- Problem statement
Two lines in the listing below mark the span: one contains "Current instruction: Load" and one contains "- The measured". Reproduce both of them and everything between, exactly.
╭─ Material for this exercise
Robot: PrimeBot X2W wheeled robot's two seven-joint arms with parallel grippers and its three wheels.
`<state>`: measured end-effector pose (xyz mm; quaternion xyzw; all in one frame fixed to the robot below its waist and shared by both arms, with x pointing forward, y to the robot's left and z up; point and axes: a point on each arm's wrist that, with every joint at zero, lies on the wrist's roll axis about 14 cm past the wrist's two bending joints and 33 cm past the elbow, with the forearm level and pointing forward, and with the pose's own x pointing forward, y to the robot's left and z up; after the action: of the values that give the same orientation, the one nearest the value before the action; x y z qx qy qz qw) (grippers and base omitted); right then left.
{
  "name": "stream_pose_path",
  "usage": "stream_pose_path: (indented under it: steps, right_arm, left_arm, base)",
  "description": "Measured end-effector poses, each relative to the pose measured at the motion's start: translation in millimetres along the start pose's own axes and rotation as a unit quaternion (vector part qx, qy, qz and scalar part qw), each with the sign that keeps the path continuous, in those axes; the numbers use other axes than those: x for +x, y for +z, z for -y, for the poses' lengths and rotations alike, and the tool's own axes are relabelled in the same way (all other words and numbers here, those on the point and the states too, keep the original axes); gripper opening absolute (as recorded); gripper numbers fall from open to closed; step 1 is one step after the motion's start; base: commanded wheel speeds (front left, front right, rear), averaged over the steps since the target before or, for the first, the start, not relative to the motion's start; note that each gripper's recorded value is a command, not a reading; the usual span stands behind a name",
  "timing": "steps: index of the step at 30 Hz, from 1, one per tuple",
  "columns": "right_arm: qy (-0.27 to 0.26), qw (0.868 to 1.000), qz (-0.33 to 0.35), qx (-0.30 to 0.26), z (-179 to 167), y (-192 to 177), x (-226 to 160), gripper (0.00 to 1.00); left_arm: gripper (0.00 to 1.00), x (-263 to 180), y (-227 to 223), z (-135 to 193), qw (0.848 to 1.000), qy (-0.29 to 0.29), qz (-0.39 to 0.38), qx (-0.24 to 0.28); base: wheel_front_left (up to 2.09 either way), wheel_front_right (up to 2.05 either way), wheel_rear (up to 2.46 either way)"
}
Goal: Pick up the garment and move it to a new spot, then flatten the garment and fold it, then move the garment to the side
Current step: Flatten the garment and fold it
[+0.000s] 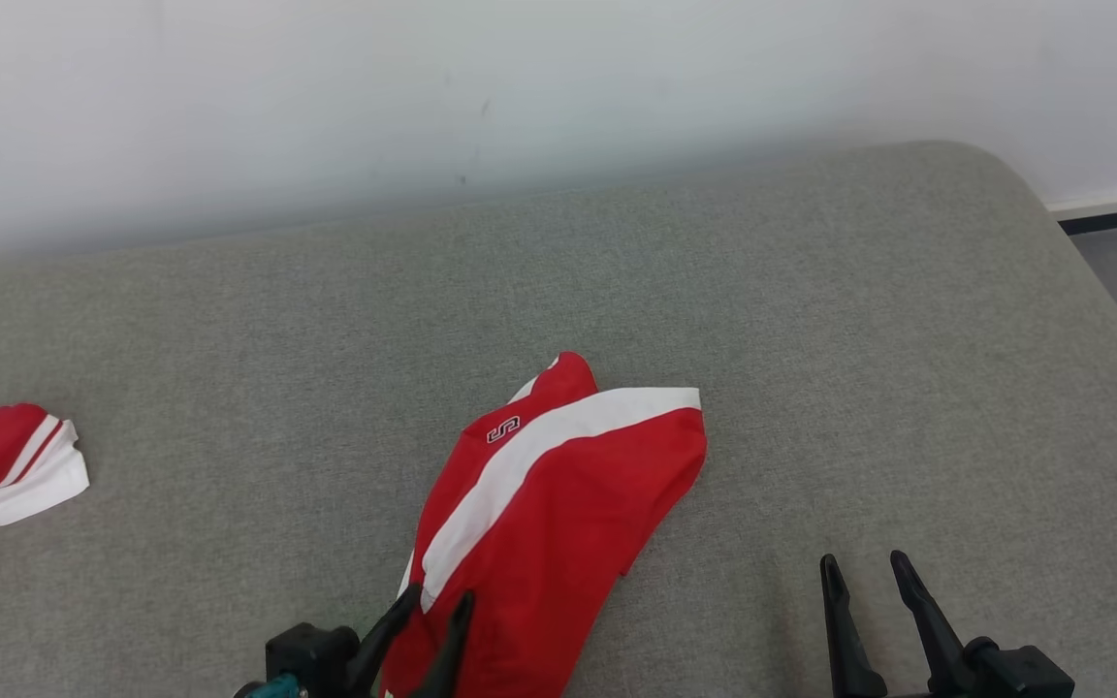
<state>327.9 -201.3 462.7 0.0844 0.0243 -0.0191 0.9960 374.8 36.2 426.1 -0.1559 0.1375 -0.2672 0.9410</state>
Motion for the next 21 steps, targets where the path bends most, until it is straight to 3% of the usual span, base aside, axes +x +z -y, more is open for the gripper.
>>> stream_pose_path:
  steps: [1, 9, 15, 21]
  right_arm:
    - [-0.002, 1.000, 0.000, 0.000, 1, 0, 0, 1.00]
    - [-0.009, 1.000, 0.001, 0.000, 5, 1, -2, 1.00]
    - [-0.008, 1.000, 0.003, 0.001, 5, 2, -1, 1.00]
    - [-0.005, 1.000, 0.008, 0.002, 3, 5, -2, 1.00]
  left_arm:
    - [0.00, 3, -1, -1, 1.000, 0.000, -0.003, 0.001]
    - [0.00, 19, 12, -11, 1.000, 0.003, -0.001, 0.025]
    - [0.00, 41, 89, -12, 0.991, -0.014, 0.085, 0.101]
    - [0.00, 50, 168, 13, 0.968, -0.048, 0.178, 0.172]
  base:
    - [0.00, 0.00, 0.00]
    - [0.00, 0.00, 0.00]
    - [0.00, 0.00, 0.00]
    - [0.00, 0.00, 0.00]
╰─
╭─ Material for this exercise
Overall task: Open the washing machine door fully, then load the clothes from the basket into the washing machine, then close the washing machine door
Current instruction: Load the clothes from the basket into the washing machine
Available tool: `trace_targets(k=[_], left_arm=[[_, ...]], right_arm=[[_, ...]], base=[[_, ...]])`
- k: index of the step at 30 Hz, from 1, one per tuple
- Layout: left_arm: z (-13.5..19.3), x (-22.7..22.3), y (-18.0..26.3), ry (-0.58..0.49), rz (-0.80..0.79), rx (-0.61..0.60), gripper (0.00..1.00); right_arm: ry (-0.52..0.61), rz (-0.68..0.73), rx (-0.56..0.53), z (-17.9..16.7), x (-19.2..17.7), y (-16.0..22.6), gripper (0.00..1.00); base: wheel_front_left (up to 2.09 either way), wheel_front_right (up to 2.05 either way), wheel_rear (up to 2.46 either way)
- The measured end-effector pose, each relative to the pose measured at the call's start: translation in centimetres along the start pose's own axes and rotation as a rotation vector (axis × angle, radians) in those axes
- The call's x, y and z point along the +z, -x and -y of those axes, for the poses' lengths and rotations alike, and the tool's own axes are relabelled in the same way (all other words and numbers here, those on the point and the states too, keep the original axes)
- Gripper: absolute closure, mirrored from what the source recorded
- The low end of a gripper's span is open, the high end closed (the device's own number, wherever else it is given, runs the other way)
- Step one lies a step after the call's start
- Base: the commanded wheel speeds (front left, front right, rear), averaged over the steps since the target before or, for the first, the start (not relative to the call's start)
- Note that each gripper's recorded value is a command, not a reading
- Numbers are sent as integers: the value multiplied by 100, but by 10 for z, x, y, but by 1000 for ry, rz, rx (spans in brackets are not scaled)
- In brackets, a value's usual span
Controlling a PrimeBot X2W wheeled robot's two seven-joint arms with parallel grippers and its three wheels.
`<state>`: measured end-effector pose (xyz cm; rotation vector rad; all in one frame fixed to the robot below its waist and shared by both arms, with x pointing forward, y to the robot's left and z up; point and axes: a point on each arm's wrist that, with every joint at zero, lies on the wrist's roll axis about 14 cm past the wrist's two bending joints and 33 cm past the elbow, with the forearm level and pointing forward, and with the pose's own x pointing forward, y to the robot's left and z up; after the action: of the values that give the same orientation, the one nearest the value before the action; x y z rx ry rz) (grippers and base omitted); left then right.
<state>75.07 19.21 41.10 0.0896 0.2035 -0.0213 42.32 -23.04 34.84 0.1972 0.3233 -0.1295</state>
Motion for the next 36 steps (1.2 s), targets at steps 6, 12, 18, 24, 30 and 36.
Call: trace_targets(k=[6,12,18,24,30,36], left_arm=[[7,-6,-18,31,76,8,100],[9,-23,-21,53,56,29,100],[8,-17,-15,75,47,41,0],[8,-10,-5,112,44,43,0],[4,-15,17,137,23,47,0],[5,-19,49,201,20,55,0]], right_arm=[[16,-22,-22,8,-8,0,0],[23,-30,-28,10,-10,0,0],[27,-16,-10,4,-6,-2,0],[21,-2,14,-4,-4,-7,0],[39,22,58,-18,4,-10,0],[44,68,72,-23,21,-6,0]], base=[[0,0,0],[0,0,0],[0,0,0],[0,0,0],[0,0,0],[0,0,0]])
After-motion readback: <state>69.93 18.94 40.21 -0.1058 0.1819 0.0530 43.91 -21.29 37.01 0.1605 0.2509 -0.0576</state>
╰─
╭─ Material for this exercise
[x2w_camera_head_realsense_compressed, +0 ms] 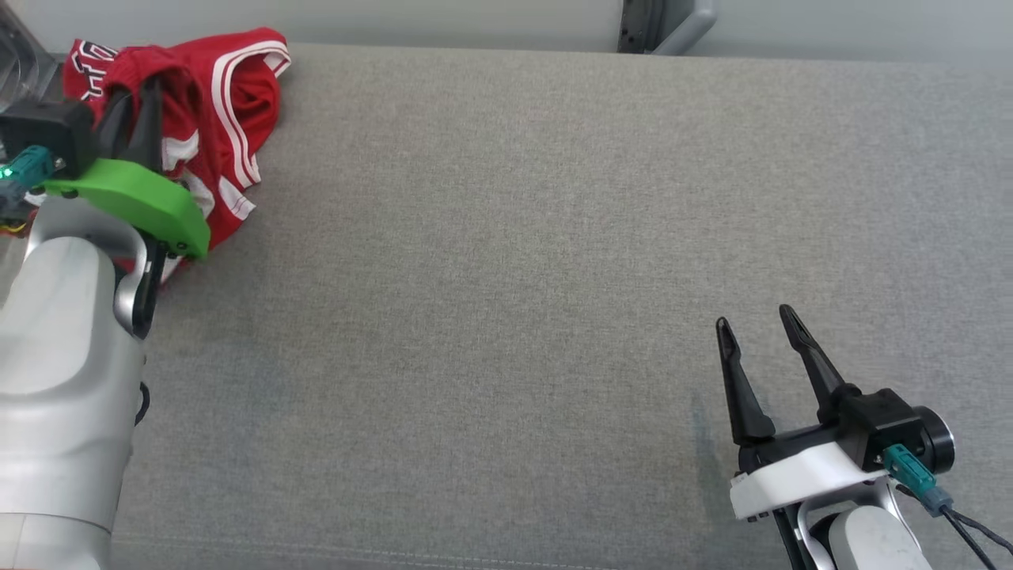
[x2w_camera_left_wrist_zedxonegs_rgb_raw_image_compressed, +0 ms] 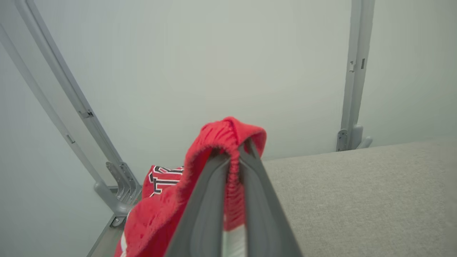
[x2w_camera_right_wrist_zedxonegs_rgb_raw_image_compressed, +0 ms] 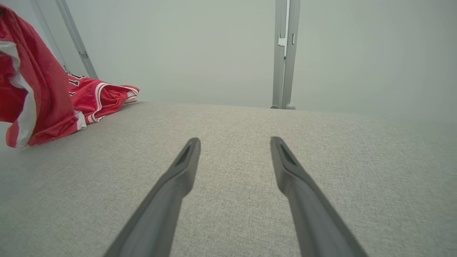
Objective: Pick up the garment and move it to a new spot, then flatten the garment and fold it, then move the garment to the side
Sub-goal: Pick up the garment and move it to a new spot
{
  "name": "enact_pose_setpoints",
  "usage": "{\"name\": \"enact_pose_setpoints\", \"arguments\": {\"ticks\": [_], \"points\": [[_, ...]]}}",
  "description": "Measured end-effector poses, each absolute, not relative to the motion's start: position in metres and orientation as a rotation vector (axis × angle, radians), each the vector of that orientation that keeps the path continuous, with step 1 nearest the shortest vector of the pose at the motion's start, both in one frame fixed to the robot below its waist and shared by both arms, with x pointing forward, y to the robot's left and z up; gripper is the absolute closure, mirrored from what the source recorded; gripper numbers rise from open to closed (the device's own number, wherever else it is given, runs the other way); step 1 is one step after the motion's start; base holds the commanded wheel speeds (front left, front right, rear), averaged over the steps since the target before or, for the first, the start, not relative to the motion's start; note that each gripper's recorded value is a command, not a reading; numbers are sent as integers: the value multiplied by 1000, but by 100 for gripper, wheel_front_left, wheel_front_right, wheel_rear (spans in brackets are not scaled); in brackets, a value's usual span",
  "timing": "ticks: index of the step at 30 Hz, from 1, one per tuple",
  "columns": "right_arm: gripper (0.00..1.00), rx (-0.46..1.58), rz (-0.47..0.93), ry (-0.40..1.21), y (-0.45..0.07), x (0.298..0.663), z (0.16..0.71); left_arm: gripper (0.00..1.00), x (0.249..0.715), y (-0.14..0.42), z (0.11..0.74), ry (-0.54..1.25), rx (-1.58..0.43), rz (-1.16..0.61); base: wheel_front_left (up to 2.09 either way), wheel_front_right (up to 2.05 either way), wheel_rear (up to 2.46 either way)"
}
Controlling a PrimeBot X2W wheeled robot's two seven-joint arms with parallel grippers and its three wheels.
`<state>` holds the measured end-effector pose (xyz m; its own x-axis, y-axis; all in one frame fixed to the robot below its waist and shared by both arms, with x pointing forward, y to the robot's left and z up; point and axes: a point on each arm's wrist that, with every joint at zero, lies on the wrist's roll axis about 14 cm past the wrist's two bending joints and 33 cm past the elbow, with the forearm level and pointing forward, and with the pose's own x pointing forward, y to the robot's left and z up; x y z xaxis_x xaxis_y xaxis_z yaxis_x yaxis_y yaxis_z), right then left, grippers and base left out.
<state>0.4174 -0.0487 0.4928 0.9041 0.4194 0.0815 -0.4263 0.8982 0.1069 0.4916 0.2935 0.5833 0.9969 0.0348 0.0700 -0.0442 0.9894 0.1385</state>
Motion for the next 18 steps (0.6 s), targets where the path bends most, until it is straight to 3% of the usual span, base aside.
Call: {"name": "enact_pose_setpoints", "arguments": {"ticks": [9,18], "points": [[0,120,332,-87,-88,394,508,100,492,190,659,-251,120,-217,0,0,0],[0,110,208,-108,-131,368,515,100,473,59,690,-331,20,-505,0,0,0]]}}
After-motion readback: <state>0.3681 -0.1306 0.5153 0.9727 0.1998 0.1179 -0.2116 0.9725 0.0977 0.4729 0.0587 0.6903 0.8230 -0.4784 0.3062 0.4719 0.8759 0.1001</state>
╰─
- Response to this task
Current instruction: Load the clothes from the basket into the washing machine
Available tool: `trace_targets(k=[_], left_arm=[[_, ...]], right_arm=[[_, ...]], base=[[_, ...]])`
- k: index of the step at 30 Hz, from 1, one per tuple
- Layout: left_arm: z (-13.5..19.3), x (-22.7..22.3), y (-18.0..26.3), ry (-0.58..0.49), rz (-0.80..0.79), rx (-0.61..0.60), gripper (0.00..1.00); right_arm: ry (-0.52..0.61), rz (-0.68..0.73), rx (-0.56..0.53), z (-17.9..16.7), x (-19.2..17.7), y (-16.0..22.6), gripper (0.00..1.00); base: wheel_front_left (up to 2.09 either way), wheel_front_right (up to 2.05 either way), wheel_rear (up to 2.46 either way)
- The measured end-effector pose, each relative to the pose measured at the call's start: translation in centimetres along the start pose's own axes and rotation as a rotation vector (axis × angle, radians) in those axes

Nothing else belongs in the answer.